Para um relato mais detalhado do discurso do Presidente, pode consultar o Direto do ECO, aqui. Mas passemos ao que os partidos ouviram. Os partidos ouviram todos nuances diferentes do discurso do Chefe de Estado, mas todos se conseguiram identificar, em alguma passagem, com as palavras de Marcelo — o que não implica que todos tenham gostado, BE, PCP e Verdes não aplaudiram, por exemplo.
Não é de estranhar, “o Presidente evitou qualquer clivagem”, avalia Costa Pinto, politólogo. “Foi um discurso otimista sobre Portugal, quer do ponto de vista político, quer económico”, nota o professor do Instituto de Ciências Sociais da Universidade de Lisboa. “Foi um discurso pouco conflituoso com o Governo”, corrobora Marina Costa Lobo, também politóloga, notando que nem BE, nem PCP criticaram as palavras do Presidente da República.
PCP ouviu falar de desigualdades
Jerónimo de Sousa notou a importância dada pelo Presidente ao poder local, mas também à necessidade de “repartição da riqueza”. Mais tarde, em declarações durante o desfile de comemoração do 25 de abril na Avenida da Liberdade, em Lisboa, o secretário-geral do PCP notou que a constatação de Marcelo foi “genérica” e que agora “é preciso concretizar as medidas”. O comunista não aproveitou as palavras do Presidente para criticar o Governo, antes para exigir mudanças.

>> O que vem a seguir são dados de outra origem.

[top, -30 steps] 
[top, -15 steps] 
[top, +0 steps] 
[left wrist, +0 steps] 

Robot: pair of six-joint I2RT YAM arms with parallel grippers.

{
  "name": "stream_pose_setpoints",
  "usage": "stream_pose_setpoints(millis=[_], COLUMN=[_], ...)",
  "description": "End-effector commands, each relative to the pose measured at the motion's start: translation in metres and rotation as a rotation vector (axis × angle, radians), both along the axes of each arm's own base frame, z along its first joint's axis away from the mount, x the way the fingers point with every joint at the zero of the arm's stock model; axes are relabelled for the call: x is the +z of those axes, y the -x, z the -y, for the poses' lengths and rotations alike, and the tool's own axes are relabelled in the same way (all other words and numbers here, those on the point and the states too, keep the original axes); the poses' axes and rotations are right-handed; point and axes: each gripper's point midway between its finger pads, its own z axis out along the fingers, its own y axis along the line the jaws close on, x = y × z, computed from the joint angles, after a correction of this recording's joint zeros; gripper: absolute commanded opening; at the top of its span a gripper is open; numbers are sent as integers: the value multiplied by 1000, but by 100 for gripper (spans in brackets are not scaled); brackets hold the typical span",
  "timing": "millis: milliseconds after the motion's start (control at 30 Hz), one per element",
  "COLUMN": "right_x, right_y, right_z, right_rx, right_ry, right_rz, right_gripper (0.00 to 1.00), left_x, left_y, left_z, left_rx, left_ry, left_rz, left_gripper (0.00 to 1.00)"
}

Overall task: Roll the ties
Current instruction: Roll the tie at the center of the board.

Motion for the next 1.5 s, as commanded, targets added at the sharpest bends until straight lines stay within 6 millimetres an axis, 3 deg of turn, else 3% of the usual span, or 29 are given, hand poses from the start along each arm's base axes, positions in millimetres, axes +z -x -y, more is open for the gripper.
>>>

BE ouviu falar de Estado Social, transparência e combate à xenofobia
Catarina Martins, coordenadora do Bloco de Esquerda, frisou três aspetos do discurso do Presidente. Primeiro, o facto de Marcelo ter reconhecido que a liberdade, o Estado Social e a democracia terem sido feitos por “todos aqueles e aquelas que meteram as mãos ao trabalho”. Segundo, a referência à “luta pela transparência”. E terceiro, o combate à xenofobia. Só quando questionada pelos jornalistas sobre a referência do Presidente à necessidade de mais crescimento económico até ao final da legislatura é que Catarina Martins disse: “É preciso ter a coragem de não aceitar fatalismos”, referindo-se aos constrangimentos das regras comunitárias.
Os Verdes ouviram falar de poder local
José Luís Ferreira, deputado pelos Verdes, destacou a importância que Marcelo Rebelo de Sousa deu ao poder local. Sublinhou a importância da mensagem quanto à necessidade de combater as desigualdades e aproveitou para responder à questão colocada pelos alunos do professor Marcelo: as comemorações do 25 de abril devem ser feitas tanto na Assembleia da República, como nas ruas.
CDS ouviu falar do passado
João Almeida, deputado do CDS-PP, reconheceu a ação do anterior Governo de direita nas palavras de Marcelo. Em declarações na Assembleia da República aos jornalistas, frisou que o Presidente valorizou “o esforço dos portugueses” e argumentou que o “desafio neste momento é acrescentar qualidade de vida”. Não deixou passar as referências à necessidade de transparência e da participação cívica, dando conta de que as autárquicas são um espaço ideal para promover essa participação.
PSD ouviu um recado ao Governo…
Hugo Soares, deputado do PSD, frisou que Marcelo Rebelo de Sousa apelou “de forma muito firme à reforma do Estado.” Defendeu que será dessa forma que o país, “em cima das reformas que fez no passado, vai crescer mais e proporcionar maior qualidade de vida aos cidadãos.” E por isso ouviu nas palavras do Presidente um “pedido de maior ambição ao Governo” que vai ao encontro do que “o PSD tem repetido”, notou.
…e o PS ouviu o recado
Carlos César, presidente do PS, sublinhou o registo de “unanimidade” quanto a que o 25 de abril significa para a democracia portuguesa. Deu conta dos progressos conseguidos, mas acusou o toque sobre o crescimento: frisou que o país atingiu “o maior PIB de sempre” e que já cresce acima de outros países da União Europeia. “Durante este ano, não faltarão ocasiões em que essa confiança será reforçada pelos observadores internacional”, garantiu. Mais tarde, no desfile na Avenida da Liberdade, o primeiro-ministro António Costa foi confrontado pelos jornalistas quanto ao pedido do Presidente sobre o crescimento económico. “Trabalhamos nisso todos os dias”, disse, em declarações transmitidas pela RTP3. “O Governo não avalia [as palavras do Presidente], ouve com atenção”. E somou: “Tomamos boa nota.” Nota de quê? “Nota de grande otimismo do que têm sido estes 43 anos.”